• [Work request]: Until you reach the line containing "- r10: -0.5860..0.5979", reproduce each line of the listing exactly, please, and include that line as well.

• [Dataset entries]:
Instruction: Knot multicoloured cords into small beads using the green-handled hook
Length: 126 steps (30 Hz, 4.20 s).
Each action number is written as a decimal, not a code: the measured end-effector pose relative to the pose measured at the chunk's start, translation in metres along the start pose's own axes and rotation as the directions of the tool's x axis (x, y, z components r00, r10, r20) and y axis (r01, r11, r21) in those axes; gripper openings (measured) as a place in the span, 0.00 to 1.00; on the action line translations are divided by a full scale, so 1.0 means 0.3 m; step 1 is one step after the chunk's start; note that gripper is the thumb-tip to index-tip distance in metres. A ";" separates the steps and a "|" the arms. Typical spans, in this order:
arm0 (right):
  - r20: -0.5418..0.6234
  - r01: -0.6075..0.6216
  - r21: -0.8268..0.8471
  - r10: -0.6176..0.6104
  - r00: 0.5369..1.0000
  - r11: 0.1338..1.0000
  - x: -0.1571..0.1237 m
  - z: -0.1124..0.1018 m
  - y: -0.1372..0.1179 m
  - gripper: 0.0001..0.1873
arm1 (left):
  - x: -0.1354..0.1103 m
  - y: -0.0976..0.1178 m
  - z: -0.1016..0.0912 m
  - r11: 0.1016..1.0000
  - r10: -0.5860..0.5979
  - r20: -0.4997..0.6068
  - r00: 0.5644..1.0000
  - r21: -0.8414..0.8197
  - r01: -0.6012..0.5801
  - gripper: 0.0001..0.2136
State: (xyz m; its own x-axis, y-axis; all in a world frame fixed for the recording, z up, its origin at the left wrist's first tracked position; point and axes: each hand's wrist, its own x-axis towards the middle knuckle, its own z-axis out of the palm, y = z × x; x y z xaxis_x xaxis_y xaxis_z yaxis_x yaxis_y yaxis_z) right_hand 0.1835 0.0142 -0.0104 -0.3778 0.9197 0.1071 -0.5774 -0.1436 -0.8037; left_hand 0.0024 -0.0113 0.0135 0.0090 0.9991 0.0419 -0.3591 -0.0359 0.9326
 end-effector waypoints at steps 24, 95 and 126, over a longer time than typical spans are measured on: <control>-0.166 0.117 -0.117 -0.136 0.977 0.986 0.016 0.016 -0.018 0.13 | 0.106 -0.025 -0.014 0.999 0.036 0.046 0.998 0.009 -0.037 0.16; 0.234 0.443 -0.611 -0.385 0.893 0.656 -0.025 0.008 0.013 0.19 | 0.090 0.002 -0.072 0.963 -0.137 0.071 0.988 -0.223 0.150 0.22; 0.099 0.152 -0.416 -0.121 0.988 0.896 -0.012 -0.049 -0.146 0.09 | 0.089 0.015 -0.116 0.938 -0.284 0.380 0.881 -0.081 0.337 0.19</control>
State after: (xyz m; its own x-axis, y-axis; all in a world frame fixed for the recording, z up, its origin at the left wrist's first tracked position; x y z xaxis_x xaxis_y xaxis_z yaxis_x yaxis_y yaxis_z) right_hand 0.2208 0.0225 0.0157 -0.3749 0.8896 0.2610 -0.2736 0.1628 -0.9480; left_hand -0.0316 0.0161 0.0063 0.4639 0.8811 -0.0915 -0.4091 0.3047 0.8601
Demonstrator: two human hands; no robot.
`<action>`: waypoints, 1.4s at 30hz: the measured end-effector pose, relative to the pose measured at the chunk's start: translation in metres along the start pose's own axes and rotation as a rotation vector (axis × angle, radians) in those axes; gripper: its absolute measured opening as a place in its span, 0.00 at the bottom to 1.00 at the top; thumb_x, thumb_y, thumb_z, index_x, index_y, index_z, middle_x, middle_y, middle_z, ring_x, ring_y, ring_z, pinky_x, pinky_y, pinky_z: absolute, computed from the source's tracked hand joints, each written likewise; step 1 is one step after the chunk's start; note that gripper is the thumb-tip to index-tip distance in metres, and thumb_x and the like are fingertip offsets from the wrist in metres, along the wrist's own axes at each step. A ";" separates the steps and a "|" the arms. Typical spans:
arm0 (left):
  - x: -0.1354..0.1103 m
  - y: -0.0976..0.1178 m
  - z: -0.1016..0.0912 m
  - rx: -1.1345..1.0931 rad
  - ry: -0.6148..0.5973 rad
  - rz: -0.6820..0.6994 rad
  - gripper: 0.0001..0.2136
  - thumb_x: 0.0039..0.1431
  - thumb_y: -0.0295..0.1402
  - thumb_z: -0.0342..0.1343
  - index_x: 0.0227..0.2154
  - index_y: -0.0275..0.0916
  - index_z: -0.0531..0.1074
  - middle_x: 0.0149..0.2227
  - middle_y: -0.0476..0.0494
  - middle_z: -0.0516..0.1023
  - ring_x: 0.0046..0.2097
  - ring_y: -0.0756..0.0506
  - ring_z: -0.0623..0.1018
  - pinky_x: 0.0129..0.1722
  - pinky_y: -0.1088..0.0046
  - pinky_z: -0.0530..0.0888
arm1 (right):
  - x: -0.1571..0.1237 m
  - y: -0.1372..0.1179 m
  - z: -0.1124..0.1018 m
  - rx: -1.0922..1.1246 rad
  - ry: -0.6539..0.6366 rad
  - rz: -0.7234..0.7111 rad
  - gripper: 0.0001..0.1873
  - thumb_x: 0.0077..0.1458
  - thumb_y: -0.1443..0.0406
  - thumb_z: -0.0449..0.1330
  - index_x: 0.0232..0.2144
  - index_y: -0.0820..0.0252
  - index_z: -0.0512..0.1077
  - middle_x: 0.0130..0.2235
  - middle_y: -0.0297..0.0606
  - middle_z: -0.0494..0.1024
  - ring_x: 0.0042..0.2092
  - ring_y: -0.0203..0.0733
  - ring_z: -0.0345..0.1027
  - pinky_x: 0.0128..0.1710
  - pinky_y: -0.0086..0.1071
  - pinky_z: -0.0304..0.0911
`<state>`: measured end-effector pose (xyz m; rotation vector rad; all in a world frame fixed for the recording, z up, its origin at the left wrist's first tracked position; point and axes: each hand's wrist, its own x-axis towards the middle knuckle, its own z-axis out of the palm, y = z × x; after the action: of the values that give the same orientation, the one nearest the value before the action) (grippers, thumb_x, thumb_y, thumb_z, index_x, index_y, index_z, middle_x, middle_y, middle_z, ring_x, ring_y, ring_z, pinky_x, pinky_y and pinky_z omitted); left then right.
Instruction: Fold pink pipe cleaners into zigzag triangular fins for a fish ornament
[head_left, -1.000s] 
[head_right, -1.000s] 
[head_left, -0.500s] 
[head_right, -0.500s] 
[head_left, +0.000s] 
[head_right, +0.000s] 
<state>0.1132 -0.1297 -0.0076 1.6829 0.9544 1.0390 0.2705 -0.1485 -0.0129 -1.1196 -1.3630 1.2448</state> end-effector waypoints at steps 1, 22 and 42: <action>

• [Your solution]:
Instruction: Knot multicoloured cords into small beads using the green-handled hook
Length: 126 steps (30 Hz, 4.20 s).
Each action number is written as a decimal, not a code: the measured end-effector pose relative to the pose measured at the chunk's start, translation in metres along the start pose's own axes and rotation as the directions of the tool's x axis (x, y, z components r00, r10, r20) and y axis (r01, r11, r21) in those axes; gripper openings (measured) as a place in the span, 0.00 to 1.00; on the action line translations are divided by a full scale, so 1.0 means 0.3 m; step 1 is one step after the chunk's start; note that gripper is the thumb-tip to index-tip distance in metres. A ";" separates the steps and a "|" the arms. Typical spans, in this order:
arm0 (right):
  - r20: -0.5418..0.6234
  - r01: -0.6075..0.6216
  - r21: -0.8268..0.8471
  - r10: -0.6176..0.6104
  - r00: 0.5369..1.0000
  - r11: 0.1338..1.0000
  - x: -0.1571..0.1237 m
  - z: -0.1124..0.1018 m
  - y: -0.1372..0.1179 m
  - gripper: 0.0001..0.1873
arm1 (left):
  - x: -0.1354..0.1103 m
  - y: -0.0976..0.1178 m
  - z: -0.1016..0.0912 m
  - r11: 0.1016..1.0000
  - r10: -0.5860..0.5979

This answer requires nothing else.